= Jim Huber =

American sports journalist (1944–2012)

Jim Huber (August 28, 1944 – January 2, 2012) was an American sports commentator, writer and essayist. He worked as a sports anchor for the former CNN Sports Illustrated before joining Turner Sports in 2000.

Huber was raised in Ocala, Florida. He attended Presbyterian College but graduated from University of Central Florida. He began his career in sports journalism as a sportswriter for The Miami News and The Atlanta Journal. He joined WXIA in Atlanta, before moving to CNN. Huber also served as Public Relations Director for the Atlanta Flames NHL team from 1972 until 1975.

Huber had a long history with the Turner Broadcasting Corporation. He first joined CNN in 1984, where he hosted a sports show called The Sporting Life With Jim Huber. He also contributed to CNN Sports Illustrated, a sister network of CNN, as an anchor and sports announcer.

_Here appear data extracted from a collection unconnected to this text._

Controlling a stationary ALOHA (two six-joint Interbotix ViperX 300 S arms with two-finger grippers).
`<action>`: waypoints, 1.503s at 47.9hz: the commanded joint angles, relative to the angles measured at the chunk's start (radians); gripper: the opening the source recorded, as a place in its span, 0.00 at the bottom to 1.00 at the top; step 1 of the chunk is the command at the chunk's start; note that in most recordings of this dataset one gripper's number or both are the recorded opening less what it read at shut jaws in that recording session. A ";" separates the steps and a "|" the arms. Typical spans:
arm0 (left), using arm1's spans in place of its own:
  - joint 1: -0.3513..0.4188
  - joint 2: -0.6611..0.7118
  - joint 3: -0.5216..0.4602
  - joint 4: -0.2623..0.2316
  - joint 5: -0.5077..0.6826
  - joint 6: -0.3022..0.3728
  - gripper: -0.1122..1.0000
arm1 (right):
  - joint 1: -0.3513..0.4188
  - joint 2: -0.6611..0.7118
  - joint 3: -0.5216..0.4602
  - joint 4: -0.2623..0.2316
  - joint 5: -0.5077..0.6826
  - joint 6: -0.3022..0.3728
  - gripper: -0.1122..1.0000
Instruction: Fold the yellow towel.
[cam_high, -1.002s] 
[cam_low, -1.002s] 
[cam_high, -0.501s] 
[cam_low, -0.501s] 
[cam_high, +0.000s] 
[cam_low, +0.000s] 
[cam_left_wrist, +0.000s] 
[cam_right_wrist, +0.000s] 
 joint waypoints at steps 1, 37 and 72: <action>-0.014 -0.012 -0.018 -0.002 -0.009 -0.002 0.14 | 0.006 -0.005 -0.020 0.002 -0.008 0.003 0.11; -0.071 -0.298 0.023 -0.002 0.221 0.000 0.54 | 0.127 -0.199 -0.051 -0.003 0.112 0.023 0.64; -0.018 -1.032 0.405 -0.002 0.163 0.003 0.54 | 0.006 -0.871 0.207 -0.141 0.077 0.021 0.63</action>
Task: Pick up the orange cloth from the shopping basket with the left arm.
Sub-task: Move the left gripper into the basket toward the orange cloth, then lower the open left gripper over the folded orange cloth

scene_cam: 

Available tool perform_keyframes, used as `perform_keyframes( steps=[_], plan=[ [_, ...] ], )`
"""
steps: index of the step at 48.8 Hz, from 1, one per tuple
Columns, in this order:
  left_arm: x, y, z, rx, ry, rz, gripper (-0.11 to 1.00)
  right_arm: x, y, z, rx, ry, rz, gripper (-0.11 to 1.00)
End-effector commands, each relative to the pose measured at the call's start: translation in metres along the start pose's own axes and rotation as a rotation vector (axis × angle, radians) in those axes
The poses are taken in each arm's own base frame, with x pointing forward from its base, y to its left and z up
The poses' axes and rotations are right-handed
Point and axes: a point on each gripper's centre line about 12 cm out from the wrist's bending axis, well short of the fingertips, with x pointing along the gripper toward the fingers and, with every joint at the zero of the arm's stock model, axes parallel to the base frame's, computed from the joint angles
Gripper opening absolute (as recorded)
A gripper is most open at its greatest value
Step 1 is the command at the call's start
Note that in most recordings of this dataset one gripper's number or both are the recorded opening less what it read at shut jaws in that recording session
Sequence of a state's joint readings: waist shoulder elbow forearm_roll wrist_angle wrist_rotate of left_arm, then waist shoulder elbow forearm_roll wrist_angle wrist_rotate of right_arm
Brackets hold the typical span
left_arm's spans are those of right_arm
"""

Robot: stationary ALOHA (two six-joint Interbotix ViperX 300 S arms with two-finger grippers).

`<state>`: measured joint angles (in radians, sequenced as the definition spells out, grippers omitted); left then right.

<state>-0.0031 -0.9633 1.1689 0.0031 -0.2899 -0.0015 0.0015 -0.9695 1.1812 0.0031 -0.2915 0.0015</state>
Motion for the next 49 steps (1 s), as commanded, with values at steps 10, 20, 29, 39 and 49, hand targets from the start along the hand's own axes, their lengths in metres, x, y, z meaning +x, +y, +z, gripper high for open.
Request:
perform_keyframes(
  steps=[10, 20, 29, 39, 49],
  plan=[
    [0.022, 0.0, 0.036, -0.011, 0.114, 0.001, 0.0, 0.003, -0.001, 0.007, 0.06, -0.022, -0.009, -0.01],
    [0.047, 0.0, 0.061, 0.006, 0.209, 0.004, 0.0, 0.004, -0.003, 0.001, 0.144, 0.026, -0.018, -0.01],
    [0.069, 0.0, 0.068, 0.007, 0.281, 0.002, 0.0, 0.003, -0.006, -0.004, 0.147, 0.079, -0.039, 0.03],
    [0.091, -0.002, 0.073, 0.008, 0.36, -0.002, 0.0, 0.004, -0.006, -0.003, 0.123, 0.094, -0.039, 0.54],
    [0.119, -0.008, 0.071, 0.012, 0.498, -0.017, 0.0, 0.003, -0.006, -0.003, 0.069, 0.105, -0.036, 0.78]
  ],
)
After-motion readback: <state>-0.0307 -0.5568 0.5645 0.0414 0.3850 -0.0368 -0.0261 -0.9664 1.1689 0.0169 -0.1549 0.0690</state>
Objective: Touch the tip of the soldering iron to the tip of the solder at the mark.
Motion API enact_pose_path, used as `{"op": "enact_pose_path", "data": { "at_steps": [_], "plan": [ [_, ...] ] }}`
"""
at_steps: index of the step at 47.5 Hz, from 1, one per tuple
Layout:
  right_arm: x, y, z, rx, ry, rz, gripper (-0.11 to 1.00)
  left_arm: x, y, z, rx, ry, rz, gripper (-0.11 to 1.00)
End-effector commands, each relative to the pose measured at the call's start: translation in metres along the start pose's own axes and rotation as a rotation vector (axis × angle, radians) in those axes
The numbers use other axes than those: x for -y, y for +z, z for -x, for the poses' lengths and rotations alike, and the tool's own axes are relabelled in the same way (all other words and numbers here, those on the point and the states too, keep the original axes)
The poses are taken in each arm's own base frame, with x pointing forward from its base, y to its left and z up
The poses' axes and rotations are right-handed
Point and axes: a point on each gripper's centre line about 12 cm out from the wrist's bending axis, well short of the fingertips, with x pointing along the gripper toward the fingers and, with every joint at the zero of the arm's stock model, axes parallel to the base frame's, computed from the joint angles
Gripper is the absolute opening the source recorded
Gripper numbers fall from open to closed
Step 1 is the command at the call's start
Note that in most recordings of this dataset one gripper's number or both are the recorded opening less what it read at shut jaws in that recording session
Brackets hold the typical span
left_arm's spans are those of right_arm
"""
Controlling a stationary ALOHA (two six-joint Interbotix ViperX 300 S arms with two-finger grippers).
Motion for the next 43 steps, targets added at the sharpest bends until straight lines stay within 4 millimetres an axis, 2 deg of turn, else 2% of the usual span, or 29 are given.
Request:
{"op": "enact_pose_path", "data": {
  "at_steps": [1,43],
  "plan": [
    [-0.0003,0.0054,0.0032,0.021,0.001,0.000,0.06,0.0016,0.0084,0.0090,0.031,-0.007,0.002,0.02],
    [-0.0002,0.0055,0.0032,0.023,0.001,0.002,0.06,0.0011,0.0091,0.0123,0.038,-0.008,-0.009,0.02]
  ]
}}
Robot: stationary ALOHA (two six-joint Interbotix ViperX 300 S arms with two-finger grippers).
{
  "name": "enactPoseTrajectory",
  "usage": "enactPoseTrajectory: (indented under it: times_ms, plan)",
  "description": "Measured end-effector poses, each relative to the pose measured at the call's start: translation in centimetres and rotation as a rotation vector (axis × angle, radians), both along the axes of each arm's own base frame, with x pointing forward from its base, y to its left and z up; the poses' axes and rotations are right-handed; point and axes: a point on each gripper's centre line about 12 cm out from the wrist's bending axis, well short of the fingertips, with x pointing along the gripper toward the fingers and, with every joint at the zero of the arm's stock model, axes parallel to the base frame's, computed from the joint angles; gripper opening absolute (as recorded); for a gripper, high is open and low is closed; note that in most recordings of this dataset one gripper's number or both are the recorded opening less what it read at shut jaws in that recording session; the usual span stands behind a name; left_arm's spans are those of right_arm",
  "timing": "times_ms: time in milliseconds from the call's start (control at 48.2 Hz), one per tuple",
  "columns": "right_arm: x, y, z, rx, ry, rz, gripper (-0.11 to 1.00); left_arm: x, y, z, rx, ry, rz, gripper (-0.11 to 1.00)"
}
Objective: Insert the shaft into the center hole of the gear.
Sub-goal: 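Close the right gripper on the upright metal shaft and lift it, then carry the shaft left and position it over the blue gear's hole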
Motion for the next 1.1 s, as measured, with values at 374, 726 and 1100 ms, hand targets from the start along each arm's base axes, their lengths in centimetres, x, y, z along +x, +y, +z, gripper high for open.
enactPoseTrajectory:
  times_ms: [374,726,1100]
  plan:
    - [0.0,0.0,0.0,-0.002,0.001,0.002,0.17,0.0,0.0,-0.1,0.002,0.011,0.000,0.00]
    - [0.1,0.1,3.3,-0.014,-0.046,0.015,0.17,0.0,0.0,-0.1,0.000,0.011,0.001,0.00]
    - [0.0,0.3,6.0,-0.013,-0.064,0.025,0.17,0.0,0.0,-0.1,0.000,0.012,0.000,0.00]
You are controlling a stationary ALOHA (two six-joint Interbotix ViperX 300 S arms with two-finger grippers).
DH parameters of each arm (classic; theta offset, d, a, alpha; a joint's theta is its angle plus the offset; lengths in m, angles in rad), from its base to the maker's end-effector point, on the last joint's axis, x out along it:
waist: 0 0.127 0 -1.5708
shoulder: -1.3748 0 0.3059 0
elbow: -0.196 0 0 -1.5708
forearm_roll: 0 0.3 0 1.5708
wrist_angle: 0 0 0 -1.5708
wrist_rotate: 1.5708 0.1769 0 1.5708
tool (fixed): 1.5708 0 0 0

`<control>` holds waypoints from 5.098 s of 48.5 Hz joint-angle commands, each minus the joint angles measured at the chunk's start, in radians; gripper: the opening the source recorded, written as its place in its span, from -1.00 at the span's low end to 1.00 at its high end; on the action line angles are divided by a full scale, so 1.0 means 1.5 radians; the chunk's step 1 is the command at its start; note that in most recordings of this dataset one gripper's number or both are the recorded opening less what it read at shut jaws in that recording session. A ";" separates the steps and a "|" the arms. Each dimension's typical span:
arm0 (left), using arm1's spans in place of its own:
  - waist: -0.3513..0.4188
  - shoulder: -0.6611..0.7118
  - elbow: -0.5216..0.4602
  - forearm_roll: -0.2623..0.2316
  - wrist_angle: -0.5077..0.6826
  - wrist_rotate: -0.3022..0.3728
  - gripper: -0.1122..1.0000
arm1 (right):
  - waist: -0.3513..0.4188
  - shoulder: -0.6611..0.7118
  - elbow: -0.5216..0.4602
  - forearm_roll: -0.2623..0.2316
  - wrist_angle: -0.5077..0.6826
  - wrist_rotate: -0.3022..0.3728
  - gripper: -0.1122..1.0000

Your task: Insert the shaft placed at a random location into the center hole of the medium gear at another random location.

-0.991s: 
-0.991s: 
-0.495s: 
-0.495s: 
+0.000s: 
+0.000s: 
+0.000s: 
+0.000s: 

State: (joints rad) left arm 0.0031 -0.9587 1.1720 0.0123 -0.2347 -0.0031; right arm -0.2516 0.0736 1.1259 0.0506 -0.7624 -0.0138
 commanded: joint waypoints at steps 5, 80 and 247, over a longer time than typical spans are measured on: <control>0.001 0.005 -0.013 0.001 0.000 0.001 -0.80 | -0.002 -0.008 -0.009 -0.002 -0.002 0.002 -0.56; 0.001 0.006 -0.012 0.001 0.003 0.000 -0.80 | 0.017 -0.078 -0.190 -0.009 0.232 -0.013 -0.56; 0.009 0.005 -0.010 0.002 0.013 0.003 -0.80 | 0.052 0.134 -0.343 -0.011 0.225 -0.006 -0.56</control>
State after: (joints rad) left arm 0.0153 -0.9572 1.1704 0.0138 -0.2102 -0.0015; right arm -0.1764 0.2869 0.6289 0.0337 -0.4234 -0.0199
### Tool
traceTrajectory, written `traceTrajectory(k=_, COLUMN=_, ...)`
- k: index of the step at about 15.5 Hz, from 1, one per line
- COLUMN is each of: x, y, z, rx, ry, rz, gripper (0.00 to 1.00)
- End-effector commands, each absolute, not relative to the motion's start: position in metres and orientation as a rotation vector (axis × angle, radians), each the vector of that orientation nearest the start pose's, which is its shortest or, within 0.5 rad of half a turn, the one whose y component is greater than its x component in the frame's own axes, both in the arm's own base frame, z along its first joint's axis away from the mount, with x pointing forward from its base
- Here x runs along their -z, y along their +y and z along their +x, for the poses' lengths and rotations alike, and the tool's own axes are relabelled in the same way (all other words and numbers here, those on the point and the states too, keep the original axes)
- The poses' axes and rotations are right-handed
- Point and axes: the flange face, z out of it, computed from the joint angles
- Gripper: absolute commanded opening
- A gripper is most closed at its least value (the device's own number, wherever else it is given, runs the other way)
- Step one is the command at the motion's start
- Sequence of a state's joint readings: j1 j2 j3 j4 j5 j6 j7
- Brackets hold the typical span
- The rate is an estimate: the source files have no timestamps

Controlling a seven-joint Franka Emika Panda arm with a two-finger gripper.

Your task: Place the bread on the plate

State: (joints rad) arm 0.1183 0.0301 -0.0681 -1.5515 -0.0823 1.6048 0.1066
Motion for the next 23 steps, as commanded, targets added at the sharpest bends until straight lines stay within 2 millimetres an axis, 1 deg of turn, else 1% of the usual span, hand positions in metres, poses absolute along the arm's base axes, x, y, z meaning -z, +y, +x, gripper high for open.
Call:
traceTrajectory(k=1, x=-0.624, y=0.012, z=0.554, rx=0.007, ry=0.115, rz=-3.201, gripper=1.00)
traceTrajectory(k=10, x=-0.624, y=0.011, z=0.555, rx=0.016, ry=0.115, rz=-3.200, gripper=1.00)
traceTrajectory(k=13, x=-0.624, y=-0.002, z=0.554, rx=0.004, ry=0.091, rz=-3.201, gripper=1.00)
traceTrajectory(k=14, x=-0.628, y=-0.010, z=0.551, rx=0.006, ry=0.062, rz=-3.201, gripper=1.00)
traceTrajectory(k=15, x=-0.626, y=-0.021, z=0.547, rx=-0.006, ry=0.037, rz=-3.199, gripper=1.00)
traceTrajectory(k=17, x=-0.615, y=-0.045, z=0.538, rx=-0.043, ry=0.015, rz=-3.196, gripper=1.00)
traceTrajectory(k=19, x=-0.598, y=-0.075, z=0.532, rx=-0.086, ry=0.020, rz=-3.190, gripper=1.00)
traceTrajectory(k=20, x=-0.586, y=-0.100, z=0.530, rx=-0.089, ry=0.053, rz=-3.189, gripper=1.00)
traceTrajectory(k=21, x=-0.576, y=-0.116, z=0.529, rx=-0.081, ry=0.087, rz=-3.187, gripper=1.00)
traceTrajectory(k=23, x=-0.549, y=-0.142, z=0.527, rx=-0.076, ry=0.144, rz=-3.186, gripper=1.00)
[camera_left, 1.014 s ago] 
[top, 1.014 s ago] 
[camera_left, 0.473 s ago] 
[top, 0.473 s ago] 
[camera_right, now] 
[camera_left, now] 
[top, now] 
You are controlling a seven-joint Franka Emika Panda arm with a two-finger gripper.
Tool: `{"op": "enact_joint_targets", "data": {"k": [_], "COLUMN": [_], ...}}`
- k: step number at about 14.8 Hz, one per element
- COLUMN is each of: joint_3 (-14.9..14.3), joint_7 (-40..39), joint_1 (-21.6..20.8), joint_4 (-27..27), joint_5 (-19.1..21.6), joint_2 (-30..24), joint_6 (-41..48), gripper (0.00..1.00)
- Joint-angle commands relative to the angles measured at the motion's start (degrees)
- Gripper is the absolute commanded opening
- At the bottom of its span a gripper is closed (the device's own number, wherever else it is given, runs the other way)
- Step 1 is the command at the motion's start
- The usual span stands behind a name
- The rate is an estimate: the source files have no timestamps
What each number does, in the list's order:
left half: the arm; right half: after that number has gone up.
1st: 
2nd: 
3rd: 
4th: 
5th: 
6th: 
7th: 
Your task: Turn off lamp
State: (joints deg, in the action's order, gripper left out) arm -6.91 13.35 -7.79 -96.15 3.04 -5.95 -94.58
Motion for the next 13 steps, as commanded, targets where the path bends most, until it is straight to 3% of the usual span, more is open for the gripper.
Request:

In 2000, Huber became a full-time on-air announcer and commentator for Turner Sports, which allowed him to cover both golf and the National Basketball Association (NBA) in greater depth. During the 1990s, Huber was awarded an Emmy for an essay, "Olympic Park Bombing", which he wrote and delivered in response to the 1996 Centennial Olympic Park bombing during the Atlanta Olympics.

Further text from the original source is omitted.